Segment Start: Dataset section

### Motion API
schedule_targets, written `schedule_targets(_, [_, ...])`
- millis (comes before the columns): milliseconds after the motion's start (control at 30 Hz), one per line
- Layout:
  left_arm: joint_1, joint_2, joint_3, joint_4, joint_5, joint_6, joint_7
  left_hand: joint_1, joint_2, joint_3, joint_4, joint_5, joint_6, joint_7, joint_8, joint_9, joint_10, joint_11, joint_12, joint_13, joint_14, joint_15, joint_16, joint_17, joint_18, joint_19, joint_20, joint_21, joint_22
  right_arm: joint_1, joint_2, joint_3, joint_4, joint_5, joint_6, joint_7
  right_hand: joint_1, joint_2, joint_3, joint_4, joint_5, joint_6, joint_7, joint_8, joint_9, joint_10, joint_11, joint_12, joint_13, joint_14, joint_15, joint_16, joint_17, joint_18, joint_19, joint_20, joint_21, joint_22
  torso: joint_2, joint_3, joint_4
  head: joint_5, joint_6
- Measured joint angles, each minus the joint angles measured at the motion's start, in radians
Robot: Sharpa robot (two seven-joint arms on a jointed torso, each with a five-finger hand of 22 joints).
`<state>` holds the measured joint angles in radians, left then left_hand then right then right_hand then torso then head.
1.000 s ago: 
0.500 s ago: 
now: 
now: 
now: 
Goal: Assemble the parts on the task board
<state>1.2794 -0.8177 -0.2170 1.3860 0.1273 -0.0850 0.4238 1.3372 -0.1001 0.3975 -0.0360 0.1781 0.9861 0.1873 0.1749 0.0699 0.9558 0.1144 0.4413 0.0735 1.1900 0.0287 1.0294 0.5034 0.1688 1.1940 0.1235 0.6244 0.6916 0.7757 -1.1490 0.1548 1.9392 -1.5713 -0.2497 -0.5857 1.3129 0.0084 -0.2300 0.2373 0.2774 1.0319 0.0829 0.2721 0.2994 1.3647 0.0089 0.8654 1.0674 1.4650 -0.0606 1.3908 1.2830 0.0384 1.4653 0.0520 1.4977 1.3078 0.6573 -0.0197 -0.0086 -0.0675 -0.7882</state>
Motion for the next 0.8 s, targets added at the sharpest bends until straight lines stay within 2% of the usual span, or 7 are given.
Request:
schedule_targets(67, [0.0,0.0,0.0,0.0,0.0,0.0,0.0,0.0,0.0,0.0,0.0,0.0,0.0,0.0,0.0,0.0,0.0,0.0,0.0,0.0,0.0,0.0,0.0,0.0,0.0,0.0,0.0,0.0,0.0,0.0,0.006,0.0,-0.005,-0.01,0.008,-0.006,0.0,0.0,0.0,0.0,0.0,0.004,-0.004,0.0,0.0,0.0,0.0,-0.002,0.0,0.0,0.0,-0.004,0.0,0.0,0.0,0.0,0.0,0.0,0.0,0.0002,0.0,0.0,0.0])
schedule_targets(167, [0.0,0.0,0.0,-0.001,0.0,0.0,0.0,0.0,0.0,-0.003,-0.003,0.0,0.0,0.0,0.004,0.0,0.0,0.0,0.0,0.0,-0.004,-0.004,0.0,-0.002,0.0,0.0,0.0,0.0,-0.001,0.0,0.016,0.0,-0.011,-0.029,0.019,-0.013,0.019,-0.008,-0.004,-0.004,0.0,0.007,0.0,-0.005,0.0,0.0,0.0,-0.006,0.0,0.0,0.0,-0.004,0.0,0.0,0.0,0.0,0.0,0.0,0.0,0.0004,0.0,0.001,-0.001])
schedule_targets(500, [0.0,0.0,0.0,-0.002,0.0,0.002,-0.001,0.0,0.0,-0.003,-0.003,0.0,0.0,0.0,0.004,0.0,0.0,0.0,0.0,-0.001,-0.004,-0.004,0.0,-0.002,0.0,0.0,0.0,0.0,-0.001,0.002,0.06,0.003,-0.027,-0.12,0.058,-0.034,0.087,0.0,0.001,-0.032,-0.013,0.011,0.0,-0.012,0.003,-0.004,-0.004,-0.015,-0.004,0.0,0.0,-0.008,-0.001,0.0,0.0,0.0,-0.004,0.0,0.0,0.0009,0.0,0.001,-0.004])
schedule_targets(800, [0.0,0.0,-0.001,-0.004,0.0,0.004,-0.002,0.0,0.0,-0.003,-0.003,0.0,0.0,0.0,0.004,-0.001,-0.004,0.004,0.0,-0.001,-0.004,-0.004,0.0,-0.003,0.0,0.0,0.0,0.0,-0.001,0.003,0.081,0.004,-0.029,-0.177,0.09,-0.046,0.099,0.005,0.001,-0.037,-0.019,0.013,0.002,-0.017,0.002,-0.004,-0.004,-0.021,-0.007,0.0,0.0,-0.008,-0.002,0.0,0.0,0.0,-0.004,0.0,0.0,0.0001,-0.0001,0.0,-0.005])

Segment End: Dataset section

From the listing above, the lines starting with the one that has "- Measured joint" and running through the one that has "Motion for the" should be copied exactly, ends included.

Answer space >>
- Measured joint angles, each minus the joint angles measured at the motion's start, in radians
Robot: Sharpa robot (two seven-joint arms on a jointed torso, each with a five-finger hand of 22 joints).
`<state>` holds the measured joint angles in radians, left then left_hand then right then right_hand then torso then head.
1.000 s ago: 
0.500 s ago: 
now: 
now: 
now: 
Goal: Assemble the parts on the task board
<state>1.2794 -0.8177 -0.2170 1.3860 0.1273 -0.0850 0.4238 1.3372 -0.1001 0.3975 -0.0360 0.1781 0.9861 0.1873 0.1749 0.0699 0.9558 0.1144 0.4413 0.0735 1.1900 0.0287 1.0294 0.5034 0.1688 1.1940 0.1235 0.6244 0.6916 0.7757 -1.1490 0.1548 1.9392 -1.5713 -0.2497 -0.5857 1.3129 0.0084 -0.2300 0.2373 0.2774 1.0319 0.0829 0.2721 0.2994 1.3647 0.0089 0.8654 1.0674 1.4650 -0.0606 1.3908 1.2830 0.0384 1.4653 0.0520 1.4977 1.3078 0.6573 -0.0197 -0.0086 -0.0675 -0.7882</state>
Motion for the next 0.8 s, targets added at the sharpest bends until straight lines stay within 2% of the usual span, or 7 are given.

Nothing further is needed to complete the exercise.